= Beginning of Section =
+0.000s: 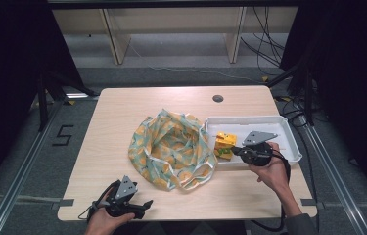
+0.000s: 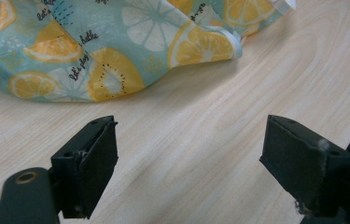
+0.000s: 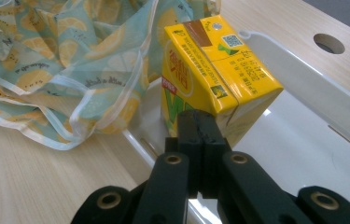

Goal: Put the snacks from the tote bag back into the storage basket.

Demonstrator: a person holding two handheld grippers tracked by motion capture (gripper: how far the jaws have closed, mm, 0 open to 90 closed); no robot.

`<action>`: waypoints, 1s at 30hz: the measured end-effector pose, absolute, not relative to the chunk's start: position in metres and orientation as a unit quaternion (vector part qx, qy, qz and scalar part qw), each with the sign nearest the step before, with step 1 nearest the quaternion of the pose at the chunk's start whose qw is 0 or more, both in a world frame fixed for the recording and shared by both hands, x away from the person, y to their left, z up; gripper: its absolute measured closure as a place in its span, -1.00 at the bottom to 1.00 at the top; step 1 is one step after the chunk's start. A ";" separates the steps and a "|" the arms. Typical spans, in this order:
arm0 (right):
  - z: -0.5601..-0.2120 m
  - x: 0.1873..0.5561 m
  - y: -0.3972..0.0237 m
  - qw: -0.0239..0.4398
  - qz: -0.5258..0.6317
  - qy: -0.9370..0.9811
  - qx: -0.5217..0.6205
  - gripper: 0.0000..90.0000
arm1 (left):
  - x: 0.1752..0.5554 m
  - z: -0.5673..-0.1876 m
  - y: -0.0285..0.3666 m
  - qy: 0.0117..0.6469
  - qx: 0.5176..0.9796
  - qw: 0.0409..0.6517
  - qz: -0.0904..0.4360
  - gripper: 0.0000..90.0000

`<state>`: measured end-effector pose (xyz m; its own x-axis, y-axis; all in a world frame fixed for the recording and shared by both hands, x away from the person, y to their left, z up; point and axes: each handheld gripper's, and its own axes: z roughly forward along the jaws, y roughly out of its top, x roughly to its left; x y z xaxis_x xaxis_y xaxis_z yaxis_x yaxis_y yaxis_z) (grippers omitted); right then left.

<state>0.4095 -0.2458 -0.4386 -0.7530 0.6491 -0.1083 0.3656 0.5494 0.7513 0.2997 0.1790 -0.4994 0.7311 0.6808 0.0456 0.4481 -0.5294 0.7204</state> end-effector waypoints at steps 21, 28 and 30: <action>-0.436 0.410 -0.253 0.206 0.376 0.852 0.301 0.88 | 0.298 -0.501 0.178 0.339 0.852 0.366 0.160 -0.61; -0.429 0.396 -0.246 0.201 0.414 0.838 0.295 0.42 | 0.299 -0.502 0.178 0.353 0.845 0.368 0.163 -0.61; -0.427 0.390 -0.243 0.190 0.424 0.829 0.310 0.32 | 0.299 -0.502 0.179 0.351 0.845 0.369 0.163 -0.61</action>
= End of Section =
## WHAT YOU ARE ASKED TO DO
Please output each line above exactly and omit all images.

## EXERCISE OUTPUT
+0.000s: 
+0.000s: 
+0.000s: 

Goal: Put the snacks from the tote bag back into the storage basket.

Demonstrator: a person holding two handheld grippers tracked by motion capture (gripper: how far the jaws have closed, mm, 0 open to 90 closed); no robot.

`<action>`: waypoints, 1s at 30hz: the measured end-effector pose, absolute, not relative to the chunk's start: position in metres and orientation as a unit quaternion (vector part qx, qy, qz and scalar part qw), each with the sign nearest the step before, with step 1 nearest the quaternion of the pose at the chunk's start whose qw is 0 or more, both in a world frame fixed for the recording and shared by both hands, x away from the person, y to their left, z up; gripper: its absolute measured closure as a place in its span, -1.00 at the bottom to 1.00 at the top; step 1 is one step after the chunk's start. A ";" separates the steps and a "|" the arms. Typical spans, in this order:
arm0 (right):
  - z: -0.5601..-0.2120 m
  - x: 0.1873..0.5561 m
  - y: -0.3972..0.0237 m
  - qw: -0.0239..0.4398
  - qz: -0.5258..0.6317
  - qy: -0.9370..0.9811
  - qx: -0.5217..0.6205
  - gripper: 0.0000..90.0000
arm1 (left):
  - x: 0.1752..0.5554 m
  - z: -0.5673..-0.1876 m
  - y: -0.0285..0.3666 m
  - qy: 0.0117..0.6469
  - qx: 0.5176..0.9796
  - qw: 0.0409..0.6517
  - qz: -0.0904..0.4360
  - gripper: 0.0000..90.0000

`<state>`: measured end-effector pose (xyz m; its own x-axis, y-axis; all in a world frame fixed for the recording and shared by both hands, x away from the person, y to their left, z up; point and axes: each handheld gripper's, and its own axes: z roughly forward along the jaws, y roughly out of its top, x roughly to its left; x y z xaxis_x xaxis_y xaxis_z yaxis_x yaxis_y yaxis_z) (grippers omitted); right then left.

<state>0.4095 -0.2458 -0.4386 -0.7530 0.6491 -0.1083 0.3656 0.5494 0.7513 0.2997 0.1790 -0.4994 0.7311 0.6808 0.0456 0.4481 -0.5294 0.7204</state> end-effector waypoints at steps 21, 28 and 30: <action>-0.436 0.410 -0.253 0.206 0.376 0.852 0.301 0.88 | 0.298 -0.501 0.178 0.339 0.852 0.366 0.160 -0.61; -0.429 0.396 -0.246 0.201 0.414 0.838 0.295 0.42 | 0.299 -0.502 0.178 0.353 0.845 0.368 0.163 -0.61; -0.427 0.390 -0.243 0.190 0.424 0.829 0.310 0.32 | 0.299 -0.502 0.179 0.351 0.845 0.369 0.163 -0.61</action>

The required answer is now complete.